Prompt:
From the first line through the one containing "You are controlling", restate the listing word for word, and give no other lines.

====================

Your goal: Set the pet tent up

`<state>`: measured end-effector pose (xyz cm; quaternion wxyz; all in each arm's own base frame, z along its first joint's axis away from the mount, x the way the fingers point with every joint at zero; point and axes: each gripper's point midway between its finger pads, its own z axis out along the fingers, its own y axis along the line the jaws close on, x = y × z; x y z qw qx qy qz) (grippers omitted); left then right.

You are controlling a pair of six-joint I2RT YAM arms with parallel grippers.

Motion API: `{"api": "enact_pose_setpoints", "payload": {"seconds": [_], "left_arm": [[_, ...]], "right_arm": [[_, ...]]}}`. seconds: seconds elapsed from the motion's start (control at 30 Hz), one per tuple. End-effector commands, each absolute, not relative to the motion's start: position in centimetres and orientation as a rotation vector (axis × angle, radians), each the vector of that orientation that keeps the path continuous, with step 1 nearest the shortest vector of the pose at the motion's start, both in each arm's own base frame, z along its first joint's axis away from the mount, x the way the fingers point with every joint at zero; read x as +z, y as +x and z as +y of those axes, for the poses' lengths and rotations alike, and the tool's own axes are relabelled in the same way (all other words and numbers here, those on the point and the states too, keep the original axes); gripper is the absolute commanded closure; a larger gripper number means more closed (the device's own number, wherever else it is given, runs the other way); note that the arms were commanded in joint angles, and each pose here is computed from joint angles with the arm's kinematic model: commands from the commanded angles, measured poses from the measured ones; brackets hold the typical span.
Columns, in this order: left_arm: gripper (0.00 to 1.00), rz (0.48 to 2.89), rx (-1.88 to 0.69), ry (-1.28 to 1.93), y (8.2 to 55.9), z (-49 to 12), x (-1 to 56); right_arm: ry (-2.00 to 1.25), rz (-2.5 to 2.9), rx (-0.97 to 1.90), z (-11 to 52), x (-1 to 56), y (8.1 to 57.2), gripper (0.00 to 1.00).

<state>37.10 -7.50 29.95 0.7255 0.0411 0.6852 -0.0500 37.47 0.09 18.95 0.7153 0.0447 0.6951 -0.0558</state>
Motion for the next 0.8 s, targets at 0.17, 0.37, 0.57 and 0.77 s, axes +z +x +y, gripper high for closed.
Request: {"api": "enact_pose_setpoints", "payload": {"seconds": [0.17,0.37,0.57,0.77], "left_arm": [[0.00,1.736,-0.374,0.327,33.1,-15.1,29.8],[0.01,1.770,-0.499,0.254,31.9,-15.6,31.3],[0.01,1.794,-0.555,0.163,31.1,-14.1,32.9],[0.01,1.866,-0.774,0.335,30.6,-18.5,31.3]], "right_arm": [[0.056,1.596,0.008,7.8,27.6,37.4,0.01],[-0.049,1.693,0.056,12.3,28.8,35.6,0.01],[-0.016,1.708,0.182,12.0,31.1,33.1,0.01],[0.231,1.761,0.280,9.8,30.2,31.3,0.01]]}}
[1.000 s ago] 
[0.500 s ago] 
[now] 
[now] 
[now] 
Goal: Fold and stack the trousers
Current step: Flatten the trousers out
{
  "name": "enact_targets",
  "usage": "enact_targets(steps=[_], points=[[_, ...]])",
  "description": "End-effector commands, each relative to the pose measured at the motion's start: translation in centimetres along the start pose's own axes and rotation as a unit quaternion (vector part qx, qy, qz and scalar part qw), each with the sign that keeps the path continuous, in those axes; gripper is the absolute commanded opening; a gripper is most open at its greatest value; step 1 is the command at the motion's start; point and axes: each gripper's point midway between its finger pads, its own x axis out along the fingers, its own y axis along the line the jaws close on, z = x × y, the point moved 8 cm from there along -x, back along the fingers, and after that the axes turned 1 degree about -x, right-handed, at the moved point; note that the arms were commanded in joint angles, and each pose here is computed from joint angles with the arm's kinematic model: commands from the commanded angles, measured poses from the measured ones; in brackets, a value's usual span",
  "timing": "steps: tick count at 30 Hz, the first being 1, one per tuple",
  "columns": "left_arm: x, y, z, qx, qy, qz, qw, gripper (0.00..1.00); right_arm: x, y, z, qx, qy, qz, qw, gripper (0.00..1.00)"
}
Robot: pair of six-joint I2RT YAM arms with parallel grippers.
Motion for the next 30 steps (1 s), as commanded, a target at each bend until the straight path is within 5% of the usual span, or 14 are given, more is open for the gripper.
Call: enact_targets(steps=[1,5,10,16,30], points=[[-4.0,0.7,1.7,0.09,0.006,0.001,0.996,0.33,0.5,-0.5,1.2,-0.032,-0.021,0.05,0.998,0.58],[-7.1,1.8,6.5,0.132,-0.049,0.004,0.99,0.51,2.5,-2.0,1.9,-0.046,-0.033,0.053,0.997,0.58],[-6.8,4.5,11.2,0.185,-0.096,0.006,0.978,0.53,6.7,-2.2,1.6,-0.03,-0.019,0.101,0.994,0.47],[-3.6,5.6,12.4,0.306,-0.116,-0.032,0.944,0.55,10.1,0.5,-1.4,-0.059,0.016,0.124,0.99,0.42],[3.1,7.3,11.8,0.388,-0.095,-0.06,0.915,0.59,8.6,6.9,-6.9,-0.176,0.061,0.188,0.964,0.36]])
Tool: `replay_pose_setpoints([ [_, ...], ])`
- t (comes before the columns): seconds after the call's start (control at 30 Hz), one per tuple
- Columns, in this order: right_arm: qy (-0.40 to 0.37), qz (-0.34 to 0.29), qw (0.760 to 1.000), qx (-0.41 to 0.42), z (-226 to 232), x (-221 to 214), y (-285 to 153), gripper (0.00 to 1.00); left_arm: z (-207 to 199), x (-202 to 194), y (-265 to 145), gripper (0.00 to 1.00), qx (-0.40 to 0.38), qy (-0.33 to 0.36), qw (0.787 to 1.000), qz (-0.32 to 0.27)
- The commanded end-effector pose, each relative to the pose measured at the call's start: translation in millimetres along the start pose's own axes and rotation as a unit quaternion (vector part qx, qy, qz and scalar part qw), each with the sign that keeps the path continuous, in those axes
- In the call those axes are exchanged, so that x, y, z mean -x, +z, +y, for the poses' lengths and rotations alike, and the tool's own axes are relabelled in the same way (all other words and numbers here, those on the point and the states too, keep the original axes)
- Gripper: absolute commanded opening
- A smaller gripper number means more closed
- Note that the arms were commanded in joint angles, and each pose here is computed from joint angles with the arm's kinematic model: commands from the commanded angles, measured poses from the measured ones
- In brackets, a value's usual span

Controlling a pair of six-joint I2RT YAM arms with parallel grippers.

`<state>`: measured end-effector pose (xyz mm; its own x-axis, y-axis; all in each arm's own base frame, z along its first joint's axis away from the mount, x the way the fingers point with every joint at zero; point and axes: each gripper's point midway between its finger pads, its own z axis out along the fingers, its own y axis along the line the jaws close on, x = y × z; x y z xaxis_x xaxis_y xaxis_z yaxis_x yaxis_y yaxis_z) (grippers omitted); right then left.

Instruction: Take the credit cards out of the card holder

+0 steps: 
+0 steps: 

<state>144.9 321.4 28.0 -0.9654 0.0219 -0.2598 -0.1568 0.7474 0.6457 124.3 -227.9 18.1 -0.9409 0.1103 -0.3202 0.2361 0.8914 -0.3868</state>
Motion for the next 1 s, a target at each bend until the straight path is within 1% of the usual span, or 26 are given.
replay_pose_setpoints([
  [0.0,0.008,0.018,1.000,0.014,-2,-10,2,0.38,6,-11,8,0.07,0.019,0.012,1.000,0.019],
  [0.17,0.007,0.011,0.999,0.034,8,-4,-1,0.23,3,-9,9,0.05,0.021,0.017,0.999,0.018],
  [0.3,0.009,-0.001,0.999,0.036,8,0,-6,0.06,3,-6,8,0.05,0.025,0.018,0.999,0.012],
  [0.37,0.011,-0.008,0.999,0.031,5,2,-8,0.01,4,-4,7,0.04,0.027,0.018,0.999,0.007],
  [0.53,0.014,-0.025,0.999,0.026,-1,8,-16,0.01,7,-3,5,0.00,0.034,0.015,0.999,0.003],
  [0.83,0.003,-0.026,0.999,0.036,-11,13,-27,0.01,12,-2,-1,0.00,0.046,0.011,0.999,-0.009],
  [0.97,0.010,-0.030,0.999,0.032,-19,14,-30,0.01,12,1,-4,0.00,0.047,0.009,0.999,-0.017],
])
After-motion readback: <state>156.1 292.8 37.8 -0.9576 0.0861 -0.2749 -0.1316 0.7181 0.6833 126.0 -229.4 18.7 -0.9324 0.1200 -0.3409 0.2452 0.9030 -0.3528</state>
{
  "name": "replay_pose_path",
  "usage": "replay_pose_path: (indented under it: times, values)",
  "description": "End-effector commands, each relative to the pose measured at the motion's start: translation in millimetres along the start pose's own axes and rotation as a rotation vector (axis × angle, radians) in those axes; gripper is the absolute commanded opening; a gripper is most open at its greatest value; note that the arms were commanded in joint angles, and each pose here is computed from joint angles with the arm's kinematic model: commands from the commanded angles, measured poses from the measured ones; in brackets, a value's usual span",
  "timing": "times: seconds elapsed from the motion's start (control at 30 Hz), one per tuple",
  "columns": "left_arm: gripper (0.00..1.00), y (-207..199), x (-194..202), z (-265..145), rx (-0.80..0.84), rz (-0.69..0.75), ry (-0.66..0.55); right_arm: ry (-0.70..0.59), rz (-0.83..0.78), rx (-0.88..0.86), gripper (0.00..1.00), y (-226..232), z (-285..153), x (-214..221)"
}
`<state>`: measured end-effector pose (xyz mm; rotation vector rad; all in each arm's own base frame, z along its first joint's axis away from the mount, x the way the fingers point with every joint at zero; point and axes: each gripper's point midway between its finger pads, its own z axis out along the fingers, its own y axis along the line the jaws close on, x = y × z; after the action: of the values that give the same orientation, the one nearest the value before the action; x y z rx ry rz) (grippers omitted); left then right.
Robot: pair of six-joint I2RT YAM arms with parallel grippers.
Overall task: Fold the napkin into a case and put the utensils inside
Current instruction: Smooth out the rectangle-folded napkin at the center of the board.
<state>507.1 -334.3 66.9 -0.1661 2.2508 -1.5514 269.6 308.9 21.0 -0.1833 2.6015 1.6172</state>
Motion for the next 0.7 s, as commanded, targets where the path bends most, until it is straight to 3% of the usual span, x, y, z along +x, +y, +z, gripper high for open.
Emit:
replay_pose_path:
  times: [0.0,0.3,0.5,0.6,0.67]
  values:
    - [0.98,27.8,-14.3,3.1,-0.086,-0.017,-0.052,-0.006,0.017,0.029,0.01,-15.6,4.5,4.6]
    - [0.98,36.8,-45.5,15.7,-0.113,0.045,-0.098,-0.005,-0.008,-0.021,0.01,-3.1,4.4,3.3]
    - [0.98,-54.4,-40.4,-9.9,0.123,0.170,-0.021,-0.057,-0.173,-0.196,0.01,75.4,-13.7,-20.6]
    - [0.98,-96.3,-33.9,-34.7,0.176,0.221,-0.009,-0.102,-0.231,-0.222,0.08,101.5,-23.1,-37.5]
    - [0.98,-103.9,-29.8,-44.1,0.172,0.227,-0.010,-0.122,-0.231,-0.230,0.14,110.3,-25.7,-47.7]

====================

Response for this exercise:
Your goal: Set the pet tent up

`<state>`: measured end-effector pose (xyz cm; quaternion wxyz; all in each arm's own base frame, z along its first joint's axis away from the mount, x the way the fingers point with every joint at zero; point and axes: each gripper's point midway between its finger pads, its own z axis out along the fingers, its own y axis along the line the jaws close on, x = y × z; x y z qw qx qy qz) (grippers omitted); left then right.

You are controlling a pair of six-joint I2RT YAM arms with parallel grippers.

The required response has been given in full.